Posts Tagged ‘Manque de temps’

Paradoxe

18 novembre 2012

Image

©Jean-Marie Campagnac

Dans notre société de la complexité et de l’hyperchoix, il est un paradoxe remarquable : Pour être efficace et compétitif dans un domaine, que ce soit un domaine scientifique, économique, artistique, peu importe, il faut en connaître toutes les arcanes, toutes les subtilités ; or celles-ci sont de plus en plus labyrinthiques et complexes, progrès aidant ; elles offrent en elles-mêmes mille chemins à connaître, qu’il faut un temps considérable et incompressible à parcourir, à explorer. D’un autre côté, cette même vaste société offre une variété vertigineuse de possibilités et de pôles d’intérêt. Tous aussi chronophages les uns que les autres. Lectures, jeux, sports, divertissements, nouveaux médias, « technofolies », surprises et activités sans cesse renouvelées. C’est l’avalanche. On ne sait plus où donner de la tête, où cliquer. Ainsi devient-il crucial de devoir choisir. C’est à dire supprimer certaines activités sans remord, en éviter d’autres, fuir celles qui vous font de l’oeil. Sous peine d’errer d’une activité à l’autre, d’un intérêt ou d’une passion à l’autre – passion qui du coup n’en est plus une – , et de se perdre dans les méandres marécageux de l’absolue dispersion. Jamais avant aujourd’hui n’a été aussi vrai, aussi observable l’adage paradoxal : « Qui trop embrasse, mal étreint ». Cela reste vrai, évidemment, pour le facteur humain. L’amour et l’amitié ont mille facettes, bien davantage qu’autrefois, mais brillent-elles encore ? Qu’en pensez-vous, vous qui me lisez et avez 5324 amis sur Facebook ?
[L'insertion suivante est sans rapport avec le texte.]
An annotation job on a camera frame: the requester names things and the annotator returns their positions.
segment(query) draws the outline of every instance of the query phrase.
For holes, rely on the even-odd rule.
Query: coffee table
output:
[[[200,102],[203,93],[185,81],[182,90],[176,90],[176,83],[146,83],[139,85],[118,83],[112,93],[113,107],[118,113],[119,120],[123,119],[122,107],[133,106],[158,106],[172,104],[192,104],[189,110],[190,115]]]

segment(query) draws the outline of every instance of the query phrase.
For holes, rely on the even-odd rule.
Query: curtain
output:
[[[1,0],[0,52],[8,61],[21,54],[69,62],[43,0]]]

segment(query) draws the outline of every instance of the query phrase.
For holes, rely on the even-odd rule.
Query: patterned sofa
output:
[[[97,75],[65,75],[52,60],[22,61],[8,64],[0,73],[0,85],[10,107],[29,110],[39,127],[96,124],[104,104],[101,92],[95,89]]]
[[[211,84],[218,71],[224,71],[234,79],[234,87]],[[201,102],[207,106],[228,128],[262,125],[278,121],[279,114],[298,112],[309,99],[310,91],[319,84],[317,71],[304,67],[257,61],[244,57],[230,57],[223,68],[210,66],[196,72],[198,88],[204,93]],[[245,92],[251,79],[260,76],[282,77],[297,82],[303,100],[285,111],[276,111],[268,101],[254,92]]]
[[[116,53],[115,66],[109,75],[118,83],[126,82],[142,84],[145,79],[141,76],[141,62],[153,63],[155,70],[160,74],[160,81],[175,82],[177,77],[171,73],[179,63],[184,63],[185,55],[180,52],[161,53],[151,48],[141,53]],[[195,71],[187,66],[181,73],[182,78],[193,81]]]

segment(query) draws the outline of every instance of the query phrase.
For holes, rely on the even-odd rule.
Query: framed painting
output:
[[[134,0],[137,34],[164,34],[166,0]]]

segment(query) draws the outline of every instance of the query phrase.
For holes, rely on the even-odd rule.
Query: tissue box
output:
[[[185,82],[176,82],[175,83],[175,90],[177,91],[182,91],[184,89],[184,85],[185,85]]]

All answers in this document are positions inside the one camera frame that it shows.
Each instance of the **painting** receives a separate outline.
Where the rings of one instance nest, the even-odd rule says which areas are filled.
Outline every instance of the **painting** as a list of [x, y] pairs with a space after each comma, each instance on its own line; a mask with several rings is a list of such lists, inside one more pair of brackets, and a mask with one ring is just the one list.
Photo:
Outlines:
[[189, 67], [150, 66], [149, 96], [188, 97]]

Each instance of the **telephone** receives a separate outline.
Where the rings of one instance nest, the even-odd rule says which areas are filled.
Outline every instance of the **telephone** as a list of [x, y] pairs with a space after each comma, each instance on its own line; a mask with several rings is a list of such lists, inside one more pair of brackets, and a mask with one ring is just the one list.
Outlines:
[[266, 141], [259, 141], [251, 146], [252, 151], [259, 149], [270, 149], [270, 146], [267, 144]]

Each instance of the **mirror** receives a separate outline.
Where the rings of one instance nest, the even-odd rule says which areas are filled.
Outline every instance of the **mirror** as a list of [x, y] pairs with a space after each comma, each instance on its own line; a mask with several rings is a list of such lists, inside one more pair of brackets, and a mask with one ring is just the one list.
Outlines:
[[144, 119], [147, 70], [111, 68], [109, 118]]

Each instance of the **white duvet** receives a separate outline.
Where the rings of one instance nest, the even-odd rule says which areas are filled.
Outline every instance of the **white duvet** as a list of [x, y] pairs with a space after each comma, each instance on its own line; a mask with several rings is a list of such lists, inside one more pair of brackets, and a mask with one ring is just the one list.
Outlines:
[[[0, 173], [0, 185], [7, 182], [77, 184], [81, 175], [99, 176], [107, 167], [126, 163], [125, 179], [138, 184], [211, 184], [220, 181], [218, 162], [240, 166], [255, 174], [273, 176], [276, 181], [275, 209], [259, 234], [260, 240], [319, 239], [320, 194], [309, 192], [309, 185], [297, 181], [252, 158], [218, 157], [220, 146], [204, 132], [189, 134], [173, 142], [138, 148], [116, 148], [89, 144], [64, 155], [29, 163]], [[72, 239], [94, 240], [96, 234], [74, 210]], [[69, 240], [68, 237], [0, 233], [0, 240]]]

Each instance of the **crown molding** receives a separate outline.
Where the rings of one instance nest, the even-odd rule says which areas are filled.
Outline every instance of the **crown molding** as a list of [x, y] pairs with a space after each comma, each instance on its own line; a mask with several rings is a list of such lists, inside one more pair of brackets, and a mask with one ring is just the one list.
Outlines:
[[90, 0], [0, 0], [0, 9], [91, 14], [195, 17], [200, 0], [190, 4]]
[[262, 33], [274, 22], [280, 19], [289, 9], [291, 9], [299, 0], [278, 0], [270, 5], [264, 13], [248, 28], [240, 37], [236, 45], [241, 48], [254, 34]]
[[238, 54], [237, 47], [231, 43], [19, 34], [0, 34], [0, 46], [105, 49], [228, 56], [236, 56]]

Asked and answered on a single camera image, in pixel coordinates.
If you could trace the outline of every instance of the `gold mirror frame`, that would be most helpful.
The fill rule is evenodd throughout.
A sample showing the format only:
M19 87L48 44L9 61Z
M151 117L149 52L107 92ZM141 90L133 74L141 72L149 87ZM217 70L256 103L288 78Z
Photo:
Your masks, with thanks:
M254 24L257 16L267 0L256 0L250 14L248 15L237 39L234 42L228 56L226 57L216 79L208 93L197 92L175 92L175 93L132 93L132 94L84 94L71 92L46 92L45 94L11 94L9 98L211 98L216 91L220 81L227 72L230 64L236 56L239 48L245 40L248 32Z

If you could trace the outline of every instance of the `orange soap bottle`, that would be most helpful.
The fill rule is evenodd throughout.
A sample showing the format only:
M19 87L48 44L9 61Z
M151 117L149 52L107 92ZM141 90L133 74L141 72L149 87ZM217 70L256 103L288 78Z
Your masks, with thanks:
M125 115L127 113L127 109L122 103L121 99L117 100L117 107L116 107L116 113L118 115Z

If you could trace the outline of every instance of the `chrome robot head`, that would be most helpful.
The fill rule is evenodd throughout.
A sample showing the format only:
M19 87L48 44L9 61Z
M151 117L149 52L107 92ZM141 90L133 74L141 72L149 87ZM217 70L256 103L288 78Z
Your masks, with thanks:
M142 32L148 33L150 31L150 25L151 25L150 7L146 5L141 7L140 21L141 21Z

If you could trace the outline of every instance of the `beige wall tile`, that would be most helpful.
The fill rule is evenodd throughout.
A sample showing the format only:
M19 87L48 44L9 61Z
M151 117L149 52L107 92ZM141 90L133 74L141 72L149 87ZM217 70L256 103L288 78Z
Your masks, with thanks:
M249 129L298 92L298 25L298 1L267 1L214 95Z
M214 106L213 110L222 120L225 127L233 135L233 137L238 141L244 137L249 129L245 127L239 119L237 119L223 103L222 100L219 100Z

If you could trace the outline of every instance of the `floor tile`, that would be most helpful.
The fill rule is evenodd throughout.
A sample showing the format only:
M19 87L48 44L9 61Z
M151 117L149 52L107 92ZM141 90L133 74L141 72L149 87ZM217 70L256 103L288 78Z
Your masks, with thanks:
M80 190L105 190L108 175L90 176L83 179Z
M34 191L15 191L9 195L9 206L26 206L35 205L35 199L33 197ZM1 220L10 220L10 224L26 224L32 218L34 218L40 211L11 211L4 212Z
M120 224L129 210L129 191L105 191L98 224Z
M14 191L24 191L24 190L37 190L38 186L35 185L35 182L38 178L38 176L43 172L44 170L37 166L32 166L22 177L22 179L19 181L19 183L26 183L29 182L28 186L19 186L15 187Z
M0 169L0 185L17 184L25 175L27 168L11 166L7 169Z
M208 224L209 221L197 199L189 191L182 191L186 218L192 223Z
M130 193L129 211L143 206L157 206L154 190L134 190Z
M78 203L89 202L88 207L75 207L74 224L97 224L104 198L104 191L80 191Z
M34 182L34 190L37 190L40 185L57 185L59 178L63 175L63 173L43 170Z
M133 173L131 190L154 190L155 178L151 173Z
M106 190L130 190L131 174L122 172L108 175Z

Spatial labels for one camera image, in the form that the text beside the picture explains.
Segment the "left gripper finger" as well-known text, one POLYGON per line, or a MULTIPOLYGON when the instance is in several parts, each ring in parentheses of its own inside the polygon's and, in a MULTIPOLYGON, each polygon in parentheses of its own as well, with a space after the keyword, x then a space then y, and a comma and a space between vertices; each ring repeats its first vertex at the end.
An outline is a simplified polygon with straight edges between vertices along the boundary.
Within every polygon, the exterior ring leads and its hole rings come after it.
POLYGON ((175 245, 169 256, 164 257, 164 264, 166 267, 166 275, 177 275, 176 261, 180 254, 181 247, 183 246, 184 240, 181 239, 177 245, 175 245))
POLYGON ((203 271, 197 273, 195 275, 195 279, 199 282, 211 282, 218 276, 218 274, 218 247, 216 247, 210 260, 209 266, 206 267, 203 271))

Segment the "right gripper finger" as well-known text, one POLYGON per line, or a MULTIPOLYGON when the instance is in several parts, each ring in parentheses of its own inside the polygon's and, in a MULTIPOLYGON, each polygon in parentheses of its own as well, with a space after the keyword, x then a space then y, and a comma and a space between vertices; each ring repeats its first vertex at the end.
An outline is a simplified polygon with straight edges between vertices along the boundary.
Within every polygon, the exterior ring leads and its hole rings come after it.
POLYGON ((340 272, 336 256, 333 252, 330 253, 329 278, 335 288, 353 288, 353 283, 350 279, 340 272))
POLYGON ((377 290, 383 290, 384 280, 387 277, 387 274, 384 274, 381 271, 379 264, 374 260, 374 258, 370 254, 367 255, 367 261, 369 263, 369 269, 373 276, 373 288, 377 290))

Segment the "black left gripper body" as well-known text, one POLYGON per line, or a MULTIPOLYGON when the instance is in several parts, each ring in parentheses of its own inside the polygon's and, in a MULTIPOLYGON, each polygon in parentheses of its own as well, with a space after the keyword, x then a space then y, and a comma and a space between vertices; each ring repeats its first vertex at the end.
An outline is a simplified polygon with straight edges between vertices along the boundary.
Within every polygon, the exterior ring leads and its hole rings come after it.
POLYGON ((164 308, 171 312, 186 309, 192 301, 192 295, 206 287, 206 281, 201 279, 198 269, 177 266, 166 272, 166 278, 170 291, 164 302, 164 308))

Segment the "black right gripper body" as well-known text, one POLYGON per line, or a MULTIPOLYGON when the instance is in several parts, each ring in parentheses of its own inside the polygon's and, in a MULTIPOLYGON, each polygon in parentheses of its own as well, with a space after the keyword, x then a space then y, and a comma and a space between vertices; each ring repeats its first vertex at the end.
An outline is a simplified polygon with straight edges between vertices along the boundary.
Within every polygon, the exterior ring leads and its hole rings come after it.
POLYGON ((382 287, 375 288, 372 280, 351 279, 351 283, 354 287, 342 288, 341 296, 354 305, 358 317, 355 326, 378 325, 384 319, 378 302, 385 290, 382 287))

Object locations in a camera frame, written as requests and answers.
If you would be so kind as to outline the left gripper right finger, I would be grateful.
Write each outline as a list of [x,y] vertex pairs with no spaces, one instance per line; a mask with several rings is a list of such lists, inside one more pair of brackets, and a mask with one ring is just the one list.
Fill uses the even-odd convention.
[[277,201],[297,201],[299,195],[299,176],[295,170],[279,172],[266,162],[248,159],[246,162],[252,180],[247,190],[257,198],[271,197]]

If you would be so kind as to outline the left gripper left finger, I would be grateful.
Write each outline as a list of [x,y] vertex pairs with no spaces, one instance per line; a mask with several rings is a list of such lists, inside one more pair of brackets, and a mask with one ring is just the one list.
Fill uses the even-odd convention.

S’adapter, alors. Or comment s’adapte-t-on quand on a un espace au moins deux fois plus long à parcourir (vie in et hors ligne), qu’on a une sorte de « second life » à vivre mais qu’on a TOUJOURS le même temps à disposition ?

A) En augmentant sa vitesse. On survole alors tous les items ou presque. Mais superficiellement.

B) En réduisant de façon drastique et choisie l’espace à parcourir. En devenant en quelques sortes « monomaniaque ». A la vitesse qui nous sied. Et tant pis pour la limonade.

C) En prenant des amphétamines et en réduisant son temps de sommeil.

Autrement, je ne vois pas de solution.